(一) 五、再次预测
a)
乐观主义者可能会说,在这篇文章中所叙述到的开放的情形更有可能在未来取得胜利,因为不断增长的文化水平和全球交流将压倒保守主义汲取其养料的向后看的观点。悲观主义者可能会说,由于世界越来越复杂并受到过多信息和过快改变的困扰,人们将会愿意退回到自己了解的过去,并且在道德苦行中寻求安定。
b)
这就意味着它会回到古代的宗教教条,它们提供了令人满意的(对信徒而言)强制性的理由去限制和控制整个人类的行为。
c)
我认为这两种预测都有可能实现;开放的和保守的动力之间长时间的冲突仍将继续。
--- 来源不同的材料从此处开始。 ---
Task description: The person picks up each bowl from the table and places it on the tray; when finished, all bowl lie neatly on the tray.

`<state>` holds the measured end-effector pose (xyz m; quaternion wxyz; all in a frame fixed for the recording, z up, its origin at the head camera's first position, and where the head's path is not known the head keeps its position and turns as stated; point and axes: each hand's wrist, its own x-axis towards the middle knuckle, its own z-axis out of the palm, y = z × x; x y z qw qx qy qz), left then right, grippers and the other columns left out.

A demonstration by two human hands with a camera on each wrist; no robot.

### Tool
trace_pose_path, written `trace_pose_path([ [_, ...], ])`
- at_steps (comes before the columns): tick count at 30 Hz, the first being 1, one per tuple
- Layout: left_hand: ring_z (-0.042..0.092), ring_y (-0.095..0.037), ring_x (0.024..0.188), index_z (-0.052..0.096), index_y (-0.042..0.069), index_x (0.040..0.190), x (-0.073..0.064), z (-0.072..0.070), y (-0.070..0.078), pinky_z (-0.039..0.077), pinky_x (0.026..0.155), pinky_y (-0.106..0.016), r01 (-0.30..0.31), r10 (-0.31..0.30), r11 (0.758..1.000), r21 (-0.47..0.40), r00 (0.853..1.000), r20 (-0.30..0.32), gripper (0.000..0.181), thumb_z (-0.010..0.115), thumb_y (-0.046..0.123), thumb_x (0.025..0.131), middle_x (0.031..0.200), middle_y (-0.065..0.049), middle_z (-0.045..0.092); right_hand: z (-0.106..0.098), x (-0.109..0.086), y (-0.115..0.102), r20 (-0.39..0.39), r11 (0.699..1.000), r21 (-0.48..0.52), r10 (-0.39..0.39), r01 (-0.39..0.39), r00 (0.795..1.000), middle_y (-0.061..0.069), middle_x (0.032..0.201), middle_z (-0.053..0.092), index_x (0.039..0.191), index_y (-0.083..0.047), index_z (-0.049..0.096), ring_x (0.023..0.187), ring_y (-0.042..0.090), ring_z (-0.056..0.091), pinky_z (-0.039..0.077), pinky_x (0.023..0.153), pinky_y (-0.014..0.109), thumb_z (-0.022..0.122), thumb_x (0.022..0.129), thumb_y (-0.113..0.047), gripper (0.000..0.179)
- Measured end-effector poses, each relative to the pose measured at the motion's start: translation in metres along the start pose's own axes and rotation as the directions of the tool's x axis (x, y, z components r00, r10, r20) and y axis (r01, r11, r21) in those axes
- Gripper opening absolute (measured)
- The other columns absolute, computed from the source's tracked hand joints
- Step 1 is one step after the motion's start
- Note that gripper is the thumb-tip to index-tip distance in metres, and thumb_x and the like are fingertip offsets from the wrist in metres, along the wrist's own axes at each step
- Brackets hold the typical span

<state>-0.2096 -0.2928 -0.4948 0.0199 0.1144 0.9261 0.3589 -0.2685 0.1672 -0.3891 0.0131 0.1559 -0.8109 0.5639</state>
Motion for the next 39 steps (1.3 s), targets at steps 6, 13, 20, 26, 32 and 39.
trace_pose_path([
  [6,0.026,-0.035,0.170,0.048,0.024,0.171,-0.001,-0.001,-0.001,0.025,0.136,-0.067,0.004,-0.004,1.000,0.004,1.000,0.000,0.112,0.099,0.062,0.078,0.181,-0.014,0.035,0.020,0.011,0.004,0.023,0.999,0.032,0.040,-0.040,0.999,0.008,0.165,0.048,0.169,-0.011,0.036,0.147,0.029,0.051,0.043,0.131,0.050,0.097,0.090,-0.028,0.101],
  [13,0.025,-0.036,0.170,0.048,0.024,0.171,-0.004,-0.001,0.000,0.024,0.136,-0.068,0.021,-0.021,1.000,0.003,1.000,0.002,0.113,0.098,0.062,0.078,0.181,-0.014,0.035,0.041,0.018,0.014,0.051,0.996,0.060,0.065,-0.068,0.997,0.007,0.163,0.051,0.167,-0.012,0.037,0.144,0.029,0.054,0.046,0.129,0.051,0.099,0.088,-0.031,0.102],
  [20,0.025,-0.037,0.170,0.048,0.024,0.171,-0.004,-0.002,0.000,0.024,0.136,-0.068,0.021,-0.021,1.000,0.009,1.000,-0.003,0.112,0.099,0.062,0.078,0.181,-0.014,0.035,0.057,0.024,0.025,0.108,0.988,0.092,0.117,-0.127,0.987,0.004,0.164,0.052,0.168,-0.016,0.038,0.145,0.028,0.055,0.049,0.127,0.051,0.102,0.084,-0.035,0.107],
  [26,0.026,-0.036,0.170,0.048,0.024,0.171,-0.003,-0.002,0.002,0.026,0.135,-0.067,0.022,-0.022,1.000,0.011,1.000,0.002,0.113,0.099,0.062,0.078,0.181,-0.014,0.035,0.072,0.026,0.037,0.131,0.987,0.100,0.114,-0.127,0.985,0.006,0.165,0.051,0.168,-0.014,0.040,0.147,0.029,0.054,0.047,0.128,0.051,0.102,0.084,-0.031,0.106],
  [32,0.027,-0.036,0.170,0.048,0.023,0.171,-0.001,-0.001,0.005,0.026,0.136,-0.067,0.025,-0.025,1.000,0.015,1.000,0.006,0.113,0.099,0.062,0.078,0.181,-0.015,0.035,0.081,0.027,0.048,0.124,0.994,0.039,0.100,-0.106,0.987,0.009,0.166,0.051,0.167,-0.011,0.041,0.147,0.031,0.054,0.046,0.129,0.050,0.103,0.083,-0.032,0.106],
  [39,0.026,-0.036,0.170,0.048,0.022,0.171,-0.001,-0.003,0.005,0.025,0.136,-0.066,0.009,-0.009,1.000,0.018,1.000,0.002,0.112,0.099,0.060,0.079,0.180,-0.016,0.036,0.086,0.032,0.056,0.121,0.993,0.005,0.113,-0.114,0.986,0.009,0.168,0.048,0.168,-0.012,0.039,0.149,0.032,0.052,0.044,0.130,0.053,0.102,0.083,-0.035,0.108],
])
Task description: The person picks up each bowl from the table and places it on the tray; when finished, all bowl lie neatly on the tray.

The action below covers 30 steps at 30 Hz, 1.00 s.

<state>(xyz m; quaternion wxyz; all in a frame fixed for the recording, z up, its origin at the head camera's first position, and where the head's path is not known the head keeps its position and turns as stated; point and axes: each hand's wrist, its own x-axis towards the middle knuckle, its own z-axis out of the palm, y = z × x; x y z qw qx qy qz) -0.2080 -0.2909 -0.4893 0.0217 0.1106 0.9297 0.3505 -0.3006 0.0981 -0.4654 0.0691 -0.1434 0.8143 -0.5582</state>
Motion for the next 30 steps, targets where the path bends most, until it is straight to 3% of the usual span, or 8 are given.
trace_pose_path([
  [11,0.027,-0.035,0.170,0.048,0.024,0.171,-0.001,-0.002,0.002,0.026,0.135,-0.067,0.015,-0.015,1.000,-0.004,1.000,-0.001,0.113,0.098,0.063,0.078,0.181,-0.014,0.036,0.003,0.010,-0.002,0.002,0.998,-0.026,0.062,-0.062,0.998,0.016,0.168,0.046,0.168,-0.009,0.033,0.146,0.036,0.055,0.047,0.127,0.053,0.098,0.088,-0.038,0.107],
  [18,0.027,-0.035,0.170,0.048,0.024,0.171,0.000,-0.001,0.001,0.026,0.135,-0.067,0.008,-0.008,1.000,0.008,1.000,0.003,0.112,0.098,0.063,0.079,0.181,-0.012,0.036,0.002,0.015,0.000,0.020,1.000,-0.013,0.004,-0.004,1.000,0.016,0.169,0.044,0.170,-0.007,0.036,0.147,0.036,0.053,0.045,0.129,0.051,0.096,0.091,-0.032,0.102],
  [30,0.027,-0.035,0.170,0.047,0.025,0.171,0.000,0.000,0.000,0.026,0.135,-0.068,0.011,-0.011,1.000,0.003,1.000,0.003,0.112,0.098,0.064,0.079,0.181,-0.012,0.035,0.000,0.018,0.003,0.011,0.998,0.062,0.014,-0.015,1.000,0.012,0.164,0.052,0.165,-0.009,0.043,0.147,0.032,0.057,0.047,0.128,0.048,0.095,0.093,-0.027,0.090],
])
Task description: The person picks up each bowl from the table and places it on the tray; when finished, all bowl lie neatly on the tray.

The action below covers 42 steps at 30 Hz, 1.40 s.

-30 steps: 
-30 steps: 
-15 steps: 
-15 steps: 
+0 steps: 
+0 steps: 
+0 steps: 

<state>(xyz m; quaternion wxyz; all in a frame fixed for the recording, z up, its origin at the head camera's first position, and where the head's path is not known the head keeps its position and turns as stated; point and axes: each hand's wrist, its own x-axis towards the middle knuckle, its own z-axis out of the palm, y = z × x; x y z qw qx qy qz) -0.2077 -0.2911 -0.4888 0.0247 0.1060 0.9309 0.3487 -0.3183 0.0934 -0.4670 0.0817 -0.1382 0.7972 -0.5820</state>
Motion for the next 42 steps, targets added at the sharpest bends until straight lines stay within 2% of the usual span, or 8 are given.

这种历史性摇摆的原因是复杂的,与社会组织和经济有着很大的关系,而宗教道德教义一直都在将纪律注入社会关系方面,扮演了一个有力的角色。(使你相信有一个隐形的却又无处不在的警察看到了你做的事,哪怕是独自在黑暗中做的,并且必定将在某天惩罚你,这是统治人们的一个非常有用的
d)
工具;这也就是为什么柏拉图说,普通人应当受到鼓励去信仰宗教,因为即使这种宗教是错误的,它也会诱使人们做出更好的行为。)但是这些过去的摇摆都没有使一个开通社会的理想变为不可能;因为这样的社会曾经存在过,并且现在仍旧存在着:它们是社会中的亚社会,它们允许一些更为合理的特别关系大量出现,有时还与法律并不一致,并受到它们周围的保守势力的中伤――因为保守势力对此感到害怕。
e)
我知道乐观主义者和悲观主义者在他们的预测上都是正确的;但是我希望前者更为正确,而且理性和容忍将最终盛行,这样――用一个早期的道德家的话来说――我们可以成为,也可以发展成,一群“最有生命力的、最勇敢的、感受力最强的、最聪明的”人。